A coworker of mine was having some problems with some multi-process programming, and since the behavior looked like a race condition, we looked through the code for synchronization problems.

Right here, I said, you're reading this shared value without locking it, and writing the changed value back here.

But, my coworker objected, most of the time the two processes are not running at the same time. I don't really need to lock that, do I?

When put that way, I saw the basic synchronization problem in a new helpful light, and I responded "Yes, you're right, and most of the time you don't have the race condition. It's doing what you told it to do."

The problem is that with a computer our intuition of "most of the time" is skewed by the fact that they've got, like, billions of things to do before this second is up.
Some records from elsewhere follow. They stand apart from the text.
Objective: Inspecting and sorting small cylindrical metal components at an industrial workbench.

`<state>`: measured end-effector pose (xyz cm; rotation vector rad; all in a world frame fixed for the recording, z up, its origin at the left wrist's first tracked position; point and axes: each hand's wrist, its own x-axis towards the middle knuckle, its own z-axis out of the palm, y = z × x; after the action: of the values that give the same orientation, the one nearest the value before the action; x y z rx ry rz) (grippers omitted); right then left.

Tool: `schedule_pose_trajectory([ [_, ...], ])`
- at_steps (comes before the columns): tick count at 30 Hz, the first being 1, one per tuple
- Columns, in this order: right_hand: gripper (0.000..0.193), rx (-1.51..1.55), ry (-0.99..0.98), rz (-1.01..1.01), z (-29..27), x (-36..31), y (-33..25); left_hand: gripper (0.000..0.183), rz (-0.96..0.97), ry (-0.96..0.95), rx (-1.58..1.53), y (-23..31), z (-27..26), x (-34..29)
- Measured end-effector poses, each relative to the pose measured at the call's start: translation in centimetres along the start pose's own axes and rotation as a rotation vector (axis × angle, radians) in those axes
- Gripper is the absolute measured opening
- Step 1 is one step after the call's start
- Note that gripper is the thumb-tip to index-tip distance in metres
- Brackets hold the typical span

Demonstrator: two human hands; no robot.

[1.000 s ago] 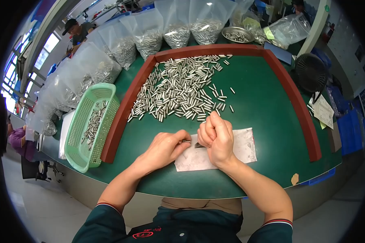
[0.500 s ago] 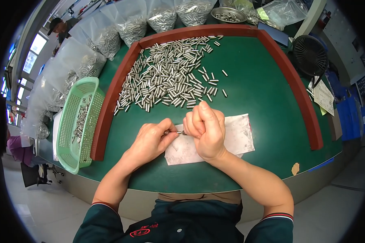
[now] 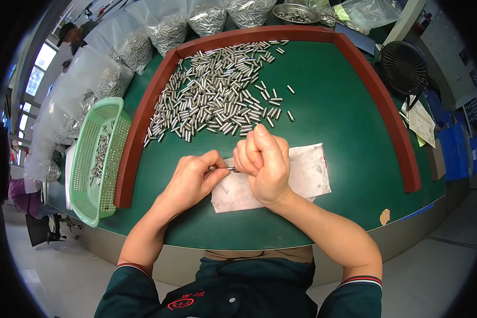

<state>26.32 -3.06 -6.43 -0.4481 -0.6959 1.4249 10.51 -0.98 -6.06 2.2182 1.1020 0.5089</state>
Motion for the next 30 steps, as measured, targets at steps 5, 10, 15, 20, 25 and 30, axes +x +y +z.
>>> schedule_pose_trajectory([
  [5, 0.046, -0.024, -0.012, -0.011, 0.0, 0.0, 0.2, 0.011, -0.048, -0.009, -0.055, 0.1, 0.1, 0.2],
  [10, 0.046, -0.209, 0.003, -0.031, 0.9, 0.3, 0.5, 0.01, -0.044, -0.005, -0.056, 0.5, -0.2, 0.3],
  [15, 0.044, -0.414, -0.007, -0.04, 2.7, 0.1, 0.8, 0.011, 0.031, 0.048, -0.016, 0.0, 0.2, 0.0],
  [20, 0.042, -0.159, -0.04, -0.117, 1.1, -0.7, 0.9, 0.014, -0.25, 0.002, -0.852, -0.8, -1.4, 0.5],
  [25, 0.045, -0.145, 0.035, -0.016, 0.9, 0.1, 0.3, 0.007, -0.253, 0.019, -1.869, -3.6, -3.0, 0.9],
  [30, 0.045, -0.157, 0.012, -0.022, 0.8, 0.1, 0.3, 0.017, -0.36, 0.269, -1.184, -3.9, -3.3, 1.5],
])
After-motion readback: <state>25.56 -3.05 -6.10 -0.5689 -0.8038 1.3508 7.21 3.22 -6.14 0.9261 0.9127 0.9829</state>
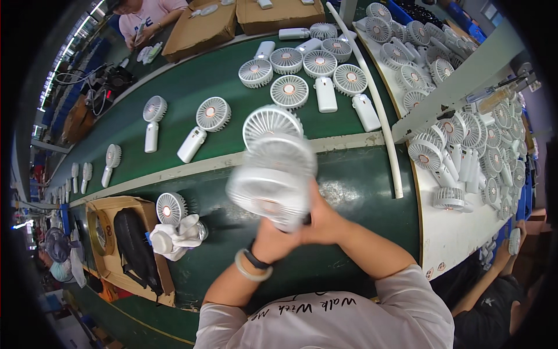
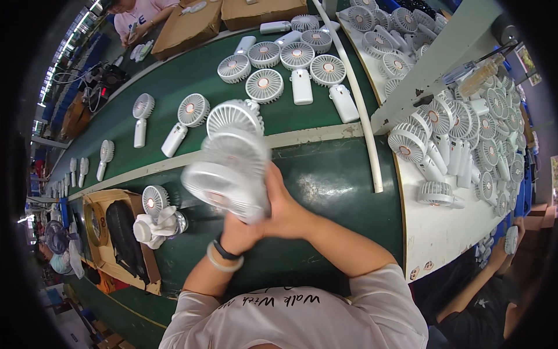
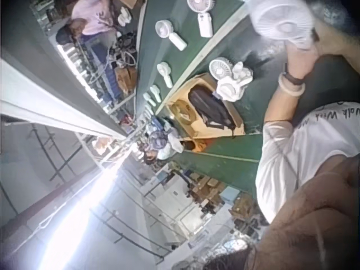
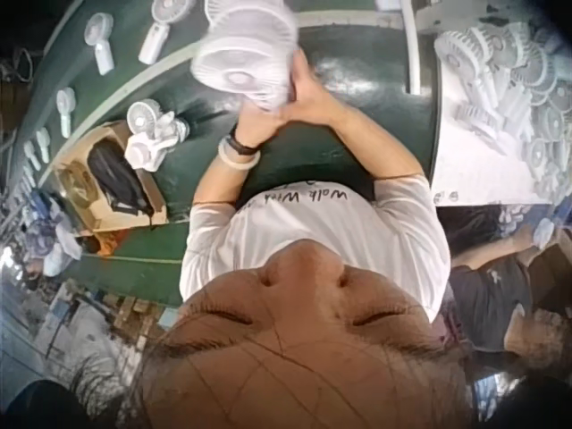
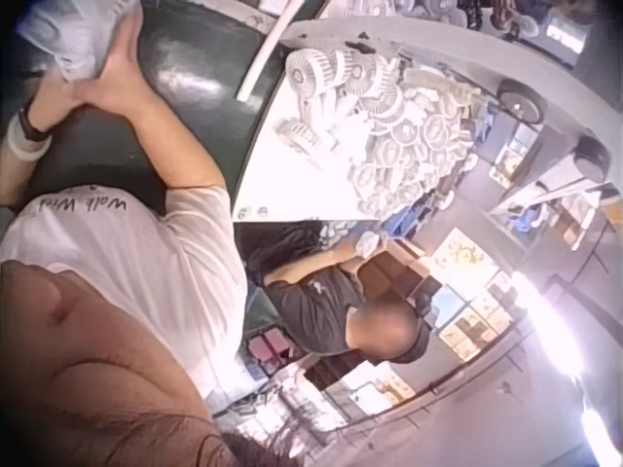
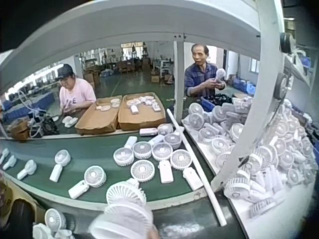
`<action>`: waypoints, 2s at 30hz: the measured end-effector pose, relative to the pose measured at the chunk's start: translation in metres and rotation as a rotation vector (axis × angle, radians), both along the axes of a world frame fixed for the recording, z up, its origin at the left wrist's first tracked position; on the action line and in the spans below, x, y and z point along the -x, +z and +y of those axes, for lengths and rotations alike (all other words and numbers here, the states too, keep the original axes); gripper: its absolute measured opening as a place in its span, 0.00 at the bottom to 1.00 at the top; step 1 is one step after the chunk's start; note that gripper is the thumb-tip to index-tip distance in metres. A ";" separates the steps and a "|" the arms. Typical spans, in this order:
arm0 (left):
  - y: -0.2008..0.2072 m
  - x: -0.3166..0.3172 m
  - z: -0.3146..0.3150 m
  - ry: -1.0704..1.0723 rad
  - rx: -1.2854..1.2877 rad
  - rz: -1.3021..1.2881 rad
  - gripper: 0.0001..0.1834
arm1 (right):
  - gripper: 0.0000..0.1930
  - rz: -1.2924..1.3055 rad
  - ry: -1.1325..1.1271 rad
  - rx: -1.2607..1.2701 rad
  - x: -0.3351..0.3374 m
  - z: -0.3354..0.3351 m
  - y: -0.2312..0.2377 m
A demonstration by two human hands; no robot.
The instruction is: The person assembles white handheld fans on a green workbench. They pick up fan heads and cylindrical battery bases, connect them, and test the units by pressing buttons to spin the blades. The person handles the fans one at a time, occasionally stacking completed units before placing them into a blue bin.
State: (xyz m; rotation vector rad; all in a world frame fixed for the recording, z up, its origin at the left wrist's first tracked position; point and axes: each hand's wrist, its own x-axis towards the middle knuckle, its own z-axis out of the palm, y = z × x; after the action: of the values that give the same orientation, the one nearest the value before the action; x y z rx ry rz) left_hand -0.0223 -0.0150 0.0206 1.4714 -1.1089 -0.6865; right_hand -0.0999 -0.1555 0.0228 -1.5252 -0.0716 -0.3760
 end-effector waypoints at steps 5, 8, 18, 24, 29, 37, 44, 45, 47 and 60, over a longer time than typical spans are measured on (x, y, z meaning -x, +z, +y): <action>0.025 0.071 -0.011 -0.102 0.027 -0.265 0.44 | 0.53 0.071 -0.075 0.382 0.086 -0.019 0.002; 0.059 0.031 -0.041 -0.586 0.013 -0.194 0.46 | 0.56 -0.058 -0.068 -0.693 0.121 -0.033 0.031; -0.028 -0.123 -0.138 0.570 -0.485 -1.142 0.29 | 0.51 -0.459 0.114 -1.155 0.163 -0.053 0.043; -0.007 -0.117 -0.108 0.433 -0.075 -0.409 0.26 | 0.43 -0.497 -0.070 -0.998 0.226 -0.085 0.072; 0.029 -0.024 -0.052 -0.139 0.320 1.104 0.25 | 0.21 -0.304 -1.279 -0.575 0.320 -0.173 0.071; 0.022 0.013 -0.025 -0.230 0.350 1.418 0.25 | 0.24 0.310 -1.528 -0.629 0.392 -0.255 -0.005; 0.012 0.000 -0.013 -0.148 0.430 1.387 0.24 | 0.44 0.487 -1.433 -0.509 0.415 -0.248 0.000; 0.011 -0.002 -0.012 -0.077 0.413 1.291 0.24 | 0.44 0.496 -1.449 -0.482 0.415 -0.247 -0.001; 0.008 -0.002 -0.007 0.056 0.371 1.097 0.25 | 0.45 0.511 -1.486 -0.432 0.415 -0.241 -0.006; -0.021 -0.027 0.004 0.230 0.288 0.936 0.25 | 0.21 1.401 -1.345 1.260 0.275 -0.125 0.088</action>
State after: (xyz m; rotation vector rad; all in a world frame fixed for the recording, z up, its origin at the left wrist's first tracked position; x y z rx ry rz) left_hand 0.0043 -0.0109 0.0000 0.8337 -0.2863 -0.8705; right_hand -0.3749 -0.2808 0.1104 -2.5357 2.2638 -0.1623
The program as it was written was behaving exactly as it was written - most of the time, no synchronization problems. Just some of the time. The frequency of opportunities for this to happen were simply too high for the application.

I think we make this type of tradeoff in programming all the time, where we reject developing a more complicated mechanism as being not worth the effort for the amount of time it would cost us. I think primarily of error handling, but any edge case outside the typical flow of control is a candidate for being "undeveloped." Indeed, sometimes this is the only way we can manage the prohibitive number of different cases that exist. But of course this was ordinary concurrent programming. I think when you get used to it, you develop the instinct to program for the contention points, knowing they must be handled. But it is very tempting for the novice to model the situation as we do these edge cases: the typical no-contention case and the infrequent contention case.
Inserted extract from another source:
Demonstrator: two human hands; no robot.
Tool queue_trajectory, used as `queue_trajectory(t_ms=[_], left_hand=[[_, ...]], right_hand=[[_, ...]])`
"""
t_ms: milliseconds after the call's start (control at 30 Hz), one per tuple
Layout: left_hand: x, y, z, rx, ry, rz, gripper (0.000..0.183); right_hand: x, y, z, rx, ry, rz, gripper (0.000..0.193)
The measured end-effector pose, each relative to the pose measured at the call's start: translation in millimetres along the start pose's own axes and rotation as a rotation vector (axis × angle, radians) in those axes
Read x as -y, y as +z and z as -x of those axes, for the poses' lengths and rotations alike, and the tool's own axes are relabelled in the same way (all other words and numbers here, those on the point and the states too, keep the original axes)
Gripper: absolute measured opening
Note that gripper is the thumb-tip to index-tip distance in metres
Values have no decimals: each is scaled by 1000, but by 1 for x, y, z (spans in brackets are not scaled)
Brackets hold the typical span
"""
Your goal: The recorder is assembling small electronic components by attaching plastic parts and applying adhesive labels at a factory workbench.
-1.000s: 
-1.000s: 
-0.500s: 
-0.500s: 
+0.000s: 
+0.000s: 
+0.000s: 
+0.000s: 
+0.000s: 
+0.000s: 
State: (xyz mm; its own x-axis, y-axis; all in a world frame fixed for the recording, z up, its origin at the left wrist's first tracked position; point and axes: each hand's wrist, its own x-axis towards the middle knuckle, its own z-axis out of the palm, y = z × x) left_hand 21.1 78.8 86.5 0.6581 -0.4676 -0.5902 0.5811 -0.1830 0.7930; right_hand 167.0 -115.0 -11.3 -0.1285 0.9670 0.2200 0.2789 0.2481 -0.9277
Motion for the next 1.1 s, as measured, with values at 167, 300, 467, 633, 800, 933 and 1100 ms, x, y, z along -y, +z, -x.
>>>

Got any stories about concurrent programming? Leave a comment or share it with me, jfkbits at gmail.

Wednesday, November 07, 2007

Remove This - A Search Interface Improvement

The computer world has a lot of search interfaces these days, and I don't mean just GOOG (732.94 down 8.85 in heavy trading). I'm talking about things like "Search Messages" in Thunderbird and product searches in pricegrabber. In the old library search style, you had to think about what property you wanted to search by: Title, Author, Subject, depending on which index you wanted. Google let us focus on the search term and let the computer search all the indexes.
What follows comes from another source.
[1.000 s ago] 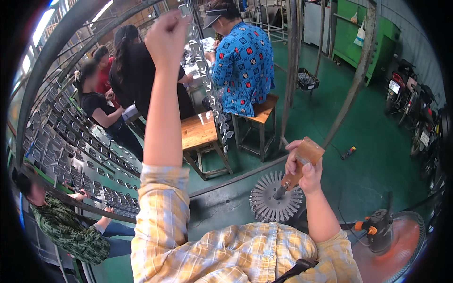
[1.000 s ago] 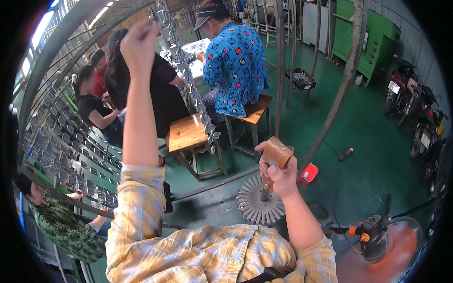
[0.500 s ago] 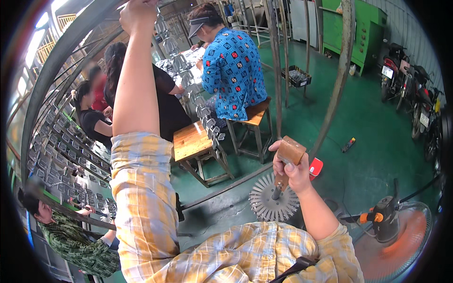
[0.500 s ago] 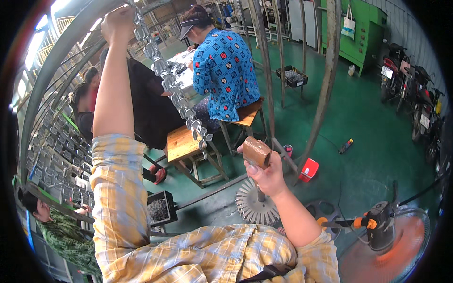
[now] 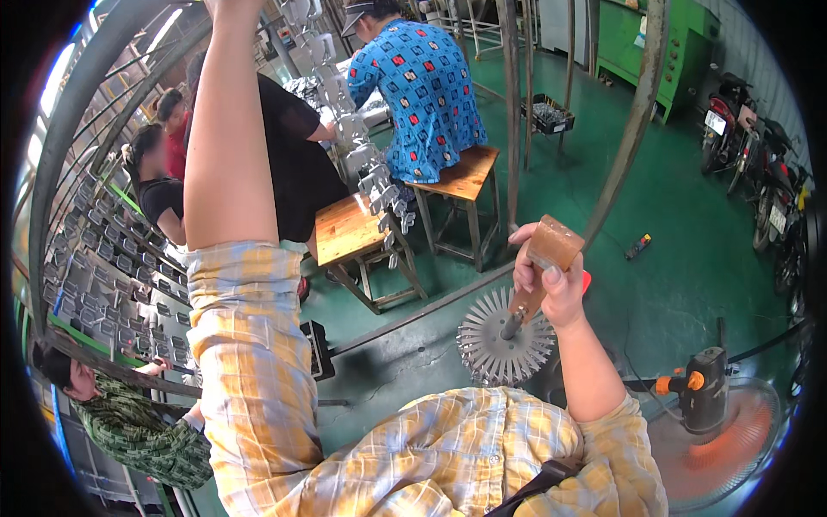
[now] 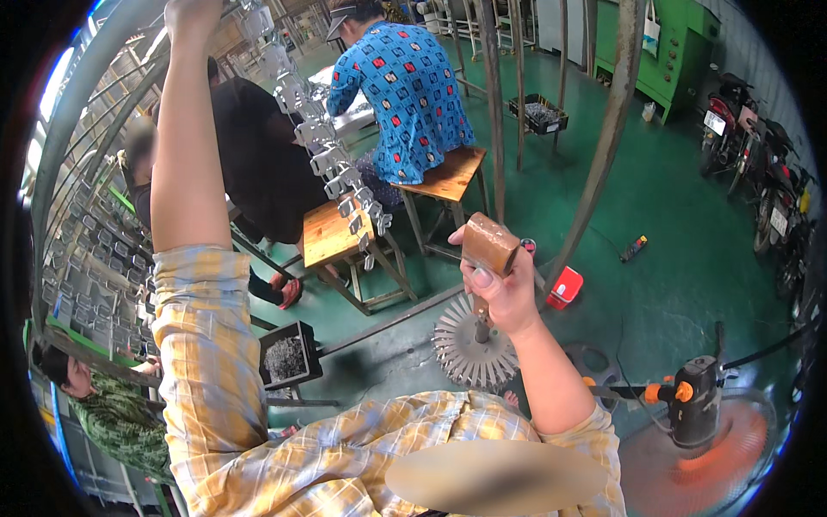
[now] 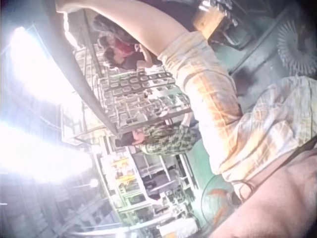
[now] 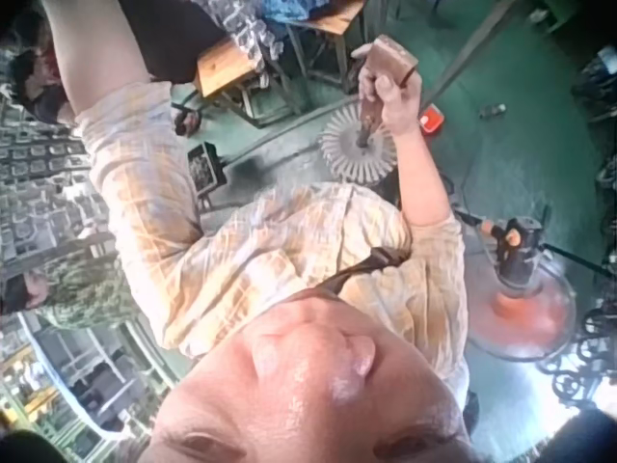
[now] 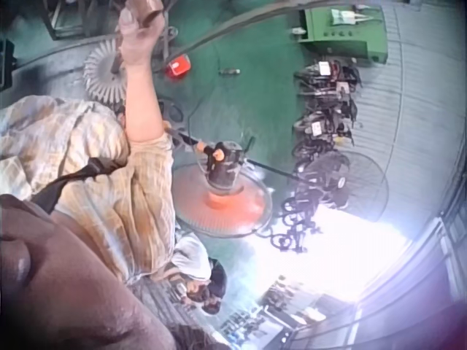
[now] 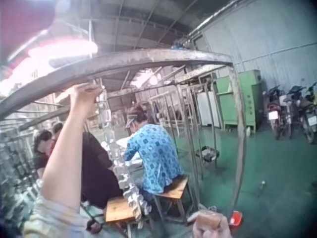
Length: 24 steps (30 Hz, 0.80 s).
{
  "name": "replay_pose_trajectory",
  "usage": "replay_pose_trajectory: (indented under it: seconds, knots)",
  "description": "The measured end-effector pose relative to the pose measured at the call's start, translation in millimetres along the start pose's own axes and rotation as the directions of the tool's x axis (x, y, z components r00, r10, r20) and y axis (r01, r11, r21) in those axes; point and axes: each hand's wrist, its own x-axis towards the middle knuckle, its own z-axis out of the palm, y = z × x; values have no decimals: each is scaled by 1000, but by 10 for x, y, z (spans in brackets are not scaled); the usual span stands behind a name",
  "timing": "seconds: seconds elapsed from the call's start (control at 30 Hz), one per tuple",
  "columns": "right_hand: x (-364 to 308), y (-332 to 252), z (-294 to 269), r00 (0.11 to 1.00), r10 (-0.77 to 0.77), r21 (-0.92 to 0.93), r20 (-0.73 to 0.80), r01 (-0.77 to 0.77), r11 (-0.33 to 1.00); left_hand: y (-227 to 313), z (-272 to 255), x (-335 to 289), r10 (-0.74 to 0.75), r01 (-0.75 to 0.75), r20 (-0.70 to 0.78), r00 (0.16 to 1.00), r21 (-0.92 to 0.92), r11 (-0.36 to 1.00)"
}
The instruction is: The person takes small metal components from a bin and hangs them individually onto a vertical metal rack.
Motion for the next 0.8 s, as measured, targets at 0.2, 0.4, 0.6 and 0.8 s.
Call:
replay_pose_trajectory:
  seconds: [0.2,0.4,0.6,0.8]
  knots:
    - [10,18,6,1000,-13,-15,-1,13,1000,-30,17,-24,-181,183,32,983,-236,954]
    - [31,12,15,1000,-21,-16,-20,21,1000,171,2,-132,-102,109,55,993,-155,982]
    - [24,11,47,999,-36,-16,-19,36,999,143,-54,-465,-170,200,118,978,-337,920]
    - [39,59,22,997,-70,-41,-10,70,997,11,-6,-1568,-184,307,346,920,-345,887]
Either way, the user interface for reporting results is the same: you get a big list to sort through.

And either way, if you find your search isn't working, you start a new, slightly different search.

But I'd like to a twist: a "remove this" button to exclude certain results.

Deleting...From What? with Thunderbird

I should explain how I got this idea: I thought Thunderbird already did it, and wound up deleting some of my email.

I set up some elegant query, and still got back a whole lot of results in the nice table view. I noticed the Delete button, so I selected a number of them that were not relevant, and clicked it, thinking that would remove them from the search view. Ho, ho, ho. They were list traffic archived elsewhere, so no biggie. But then I wondered why not also offer the feature I thought it was offering.

Remove This

This got me wishing that all search interfaces would work like that - with a Remote This button or link. If you know you don't want a result, eliminate it from consideration in future variations of your query. It helps remove the clutter of seeing the same undesired but superficially-related result come back each time you refine your query.

Of course this implies some state to track your list of exclusions, and some way to clear or manage the exclusions. For an application, e.g. Thunderbird, it's no problem, and for product searches as in PriceGrabber that already support a complex filtering system, it's a logical extension. For Google, I'm not sure if it makes sense, interface issues aside, but I think it's worth considering for the uncluttering effect it can have.

(Above is an Artists Conception of how Remove This could appear in a Google search result.)

As a footnote, Supercomputing 2007 kicks off this weekend in Reno, Nevada. I'm not going this year, but I hear my software is, and I wish everyone attending a fun and productive time.